La remise en cause des idées reçues va plus loin avec la mise en scène d'une femme tatouée, et d'une mangeuse d'hommes au cours du spectacle burlesque. Ces numéros reposent sur la surprise du renversement des rôles, sous-entendant l'artificialité des conventions comportementales attribuées au genre. le lecteur apprécie d'autant plus Élisabeth qu'elle refuse le rôle de victime. Elle n'accepte pas s'enfermer dans la façon dont elle est décrite et classée par le reste de la société, rejetant l'identité qui lui est ainsi imposée.

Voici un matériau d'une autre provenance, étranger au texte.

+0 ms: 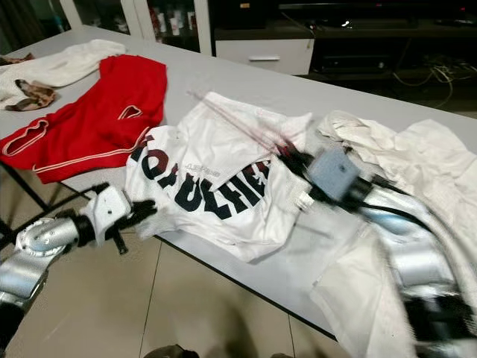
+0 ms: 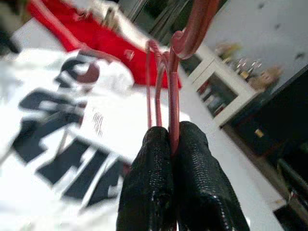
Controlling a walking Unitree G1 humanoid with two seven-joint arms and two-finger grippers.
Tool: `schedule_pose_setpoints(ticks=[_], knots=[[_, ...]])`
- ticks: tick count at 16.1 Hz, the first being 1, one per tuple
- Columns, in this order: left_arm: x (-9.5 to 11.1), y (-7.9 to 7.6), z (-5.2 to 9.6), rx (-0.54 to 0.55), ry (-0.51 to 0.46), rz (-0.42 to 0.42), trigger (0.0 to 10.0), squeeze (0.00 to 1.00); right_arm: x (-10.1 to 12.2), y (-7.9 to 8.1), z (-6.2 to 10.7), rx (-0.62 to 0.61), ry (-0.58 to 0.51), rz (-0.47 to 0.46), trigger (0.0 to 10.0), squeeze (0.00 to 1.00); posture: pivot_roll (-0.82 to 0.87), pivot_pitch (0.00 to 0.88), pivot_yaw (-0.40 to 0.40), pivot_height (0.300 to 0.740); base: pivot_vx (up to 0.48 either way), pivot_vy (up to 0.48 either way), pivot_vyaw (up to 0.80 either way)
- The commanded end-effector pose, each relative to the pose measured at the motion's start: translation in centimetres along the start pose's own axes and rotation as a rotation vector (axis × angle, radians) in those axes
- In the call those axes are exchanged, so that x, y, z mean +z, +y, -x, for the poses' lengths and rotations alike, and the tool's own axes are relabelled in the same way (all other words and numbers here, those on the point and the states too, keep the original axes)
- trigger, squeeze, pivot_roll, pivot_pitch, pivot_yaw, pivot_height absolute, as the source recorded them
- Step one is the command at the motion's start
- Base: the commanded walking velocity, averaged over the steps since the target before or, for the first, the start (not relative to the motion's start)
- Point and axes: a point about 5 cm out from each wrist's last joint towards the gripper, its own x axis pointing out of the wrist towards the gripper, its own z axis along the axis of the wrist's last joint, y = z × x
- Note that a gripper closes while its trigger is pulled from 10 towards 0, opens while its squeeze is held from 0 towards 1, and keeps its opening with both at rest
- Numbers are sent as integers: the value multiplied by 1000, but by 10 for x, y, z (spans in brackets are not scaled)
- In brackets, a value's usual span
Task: Hang hanger
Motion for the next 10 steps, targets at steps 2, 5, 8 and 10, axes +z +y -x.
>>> schedule_pose_setpoints(ticks=[2,5,8,10], knots=[[2,8,1,14,-21,18,0,0,9,-11,23,83,28,13,10000,0,-85,0,72,736,0,0,0],[1,10,-3,37,-12,42,431,0,6,-19,32,75,71,14,10000,0,-95,0,77,736,0,0,0],[1,6,-2,11,-55,50,10000,1000,5,-22,27,24,71,17,10000,0,-89,0,76,736,0,0,0],[5,1,-1,-18,-123,86,10000,1000,6,-17,19,27,43,-6,10000,0,-89,0,76,736,0,0,0]])
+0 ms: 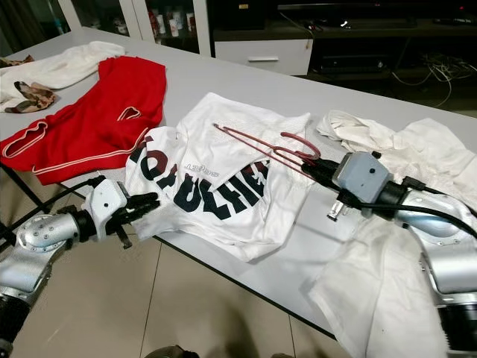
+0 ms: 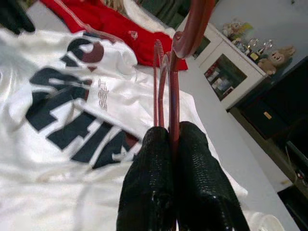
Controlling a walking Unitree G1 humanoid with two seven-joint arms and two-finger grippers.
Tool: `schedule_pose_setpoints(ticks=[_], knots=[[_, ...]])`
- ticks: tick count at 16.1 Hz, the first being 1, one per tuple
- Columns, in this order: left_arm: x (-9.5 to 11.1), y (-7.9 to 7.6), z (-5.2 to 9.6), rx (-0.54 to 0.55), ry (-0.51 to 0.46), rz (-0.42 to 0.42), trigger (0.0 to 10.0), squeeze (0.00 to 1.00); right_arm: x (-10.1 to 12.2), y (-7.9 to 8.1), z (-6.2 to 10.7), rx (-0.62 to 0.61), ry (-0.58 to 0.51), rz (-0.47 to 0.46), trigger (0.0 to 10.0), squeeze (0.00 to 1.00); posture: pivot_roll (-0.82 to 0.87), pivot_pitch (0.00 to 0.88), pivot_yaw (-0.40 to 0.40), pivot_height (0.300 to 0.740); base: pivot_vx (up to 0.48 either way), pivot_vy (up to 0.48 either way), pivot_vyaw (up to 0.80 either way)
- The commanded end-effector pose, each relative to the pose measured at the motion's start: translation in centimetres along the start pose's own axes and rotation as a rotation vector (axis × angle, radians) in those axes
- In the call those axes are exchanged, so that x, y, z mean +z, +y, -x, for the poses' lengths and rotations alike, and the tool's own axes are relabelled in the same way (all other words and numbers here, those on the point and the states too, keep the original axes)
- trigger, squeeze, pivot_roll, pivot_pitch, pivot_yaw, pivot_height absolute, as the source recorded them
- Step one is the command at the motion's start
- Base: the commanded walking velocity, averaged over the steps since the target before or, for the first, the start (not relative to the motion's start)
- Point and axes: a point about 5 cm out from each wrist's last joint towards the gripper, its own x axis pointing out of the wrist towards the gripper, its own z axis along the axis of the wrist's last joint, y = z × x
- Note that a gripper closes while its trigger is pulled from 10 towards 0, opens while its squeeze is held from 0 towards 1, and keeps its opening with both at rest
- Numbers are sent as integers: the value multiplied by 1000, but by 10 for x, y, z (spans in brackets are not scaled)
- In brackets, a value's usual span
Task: Hang hanger
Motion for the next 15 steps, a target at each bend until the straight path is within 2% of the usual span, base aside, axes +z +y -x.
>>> schedule_pose_setpoints(ticks=[1,5,7,8,9,10,11,13,15], knots=[[4,0,3,-7,-31,0,10000,1000,8,0,-6,8,-30,18,10000,0,-78,0,69,736,0,0,0],[2,-7,4,-37,-39,-16,10000,1000,10,10,-20,19,-71,-4,10000,0,-68,0,63,736,0,0,0],[-4,-10,5,-42,-8,-34,10000,1000,11,14,-24,29,-84,-12,10000,0,-64,0,61,736,0,0,0],[-6,-10,5,-28,3,-55,10000,1000,11,14,-24,29,-85,-12,10000,0,-64,0,61,736,0,0,0],[-8,-5,3,39,23,-91,10000,1000,12,14,-25,27,-88,-13,10000,0,-64,0,61,736,0,0,0],[-13,-7,2,24,44,-68,10000,0,12,14,-25,25,-91,-13,10000,0,-64,0,61,736,0,0,0],[-16,-11,1,-1,56,-41,10000,0,13,14,-26,24,-94,-13,10000,0,-67,0,63,736,0,0,0],[-26,-14,0,-8,104,-41,10000,0,14,16,-26,23,-101,-15,10000,0,-67,0,63,736,0,0,0],[-32,-18,-1,-20,113,-26,10000,0,15,16,-27,21,-105,-16,10000,0,-67,0,63,736,0,0,0]])
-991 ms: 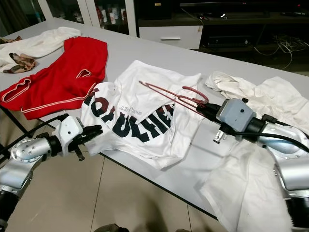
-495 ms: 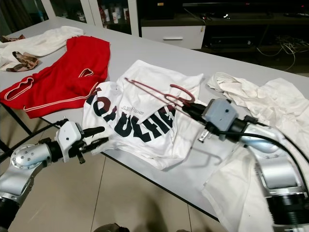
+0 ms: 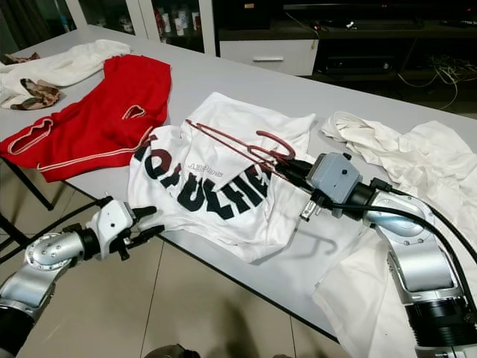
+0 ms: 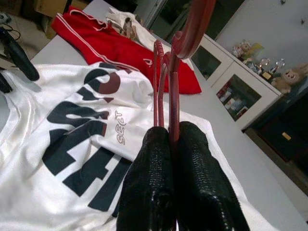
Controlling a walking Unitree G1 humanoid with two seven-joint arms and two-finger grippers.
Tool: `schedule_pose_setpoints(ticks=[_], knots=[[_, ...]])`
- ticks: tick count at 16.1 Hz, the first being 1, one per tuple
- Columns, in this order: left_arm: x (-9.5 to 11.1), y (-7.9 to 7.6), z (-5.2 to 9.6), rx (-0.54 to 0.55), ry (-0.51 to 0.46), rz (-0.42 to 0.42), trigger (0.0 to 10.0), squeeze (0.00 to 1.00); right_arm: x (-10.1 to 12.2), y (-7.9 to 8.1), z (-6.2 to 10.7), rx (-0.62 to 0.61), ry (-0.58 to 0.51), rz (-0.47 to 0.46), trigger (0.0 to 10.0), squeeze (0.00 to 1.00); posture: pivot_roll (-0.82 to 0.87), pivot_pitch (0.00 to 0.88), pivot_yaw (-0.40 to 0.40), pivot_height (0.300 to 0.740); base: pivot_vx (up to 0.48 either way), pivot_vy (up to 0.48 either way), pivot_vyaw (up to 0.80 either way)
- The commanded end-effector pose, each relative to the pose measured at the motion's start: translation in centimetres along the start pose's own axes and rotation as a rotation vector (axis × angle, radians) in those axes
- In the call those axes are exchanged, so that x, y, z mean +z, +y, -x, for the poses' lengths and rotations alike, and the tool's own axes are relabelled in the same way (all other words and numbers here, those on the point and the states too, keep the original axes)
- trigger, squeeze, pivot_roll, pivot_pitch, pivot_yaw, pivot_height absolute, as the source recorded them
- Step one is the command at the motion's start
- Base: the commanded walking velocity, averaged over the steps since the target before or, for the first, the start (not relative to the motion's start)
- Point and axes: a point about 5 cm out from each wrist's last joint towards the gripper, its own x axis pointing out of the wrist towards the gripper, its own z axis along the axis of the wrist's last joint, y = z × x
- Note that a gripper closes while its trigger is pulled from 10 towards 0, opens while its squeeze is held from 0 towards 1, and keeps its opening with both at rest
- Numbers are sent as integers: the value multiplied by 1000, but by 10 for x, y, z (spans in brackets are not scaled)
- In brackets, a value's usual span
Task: Hang hanger
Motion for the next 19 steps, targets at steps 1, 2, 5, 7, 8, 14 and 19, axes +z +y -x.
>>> schedule_pose_setpoints(ticks=[1,2,5,7,8,14,19], knots=[[-3,-2,-2,-16,15,-6,10000,0,6,-1,-3,-3,-19,18,10000,0,-67,0,63,736,0,0,0],[-5,-4,-2,-25,28,-1,10000,0,6,-1,-3,-3,-19,18,10000,0,-74,0,66,736,0,0,0],[-13,-7,-4,-40,70,8,10000,0,8,0,-5,-2,-24,19,10000,0,-75,0,66,736,0,0,0],[-15,-8,-5,-46,79,24,6863,0,8,0,-5,-3,-27,18,10000,0,-75,0,66,736,0,0,0],[-16,-9,-5,-56,82,40,2157,0,9,0,-5,-3,-29,18,10000,0,-76,0,68,736,0,0,0],[-12,-15,-5,-119,27,85,0,0,8,5,1,57,-7,7,10000,0,-76,0,69,736,0,0,0],[0,1,-5,-33,-45,73,0,0,7,2,26,159,71,-15,10000,0,-82,0,69,736,0,0,0]])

En refermant ce tome, le lecteur se dit que les auteures ont tenu toutes les promesses faites par la couverture. Il a apprécié un récit très divertissant, avec une verve comique et une joie de vivre épatantes, s'exprimant au travers des émotions des personnages et des péripéties. Il s'est retrouvé entraîné dans des endroits et des situations inattendus, avec une lecture d'autant plus ludique qu'elle s'effectue sans le recours aux mots. le niveau de coordination entre Véro Cazot et Julie Rocheleau le laisse ébahi par sa fluidité, comme si l'album avait été réalisé par une seule et même personne. En outre les auteures mettent en scène le traumatisme de l'amputation et l'ostracisation banale de l'individu qui ne répond pas aux critères implicites de la normalité sociale. Il voit les petits rituels qui permettent d'acter une évolution, un changement, représentés avec sensibilité et humour, comme l'incroyable cérémonie d'enterrement. Enfin il s'agit d'un hommage à la tradition burlesque dans ses différentes manifestations, qui ne tombe jamais dans le plagiat. le lecteur en ressort rasséréné quant à son droit à la différence, réconforté d'avoir pu côtoyer une femme aussi pétillante qu'Élisabeth, et émerveillé par un spectacle drôle et surprenant.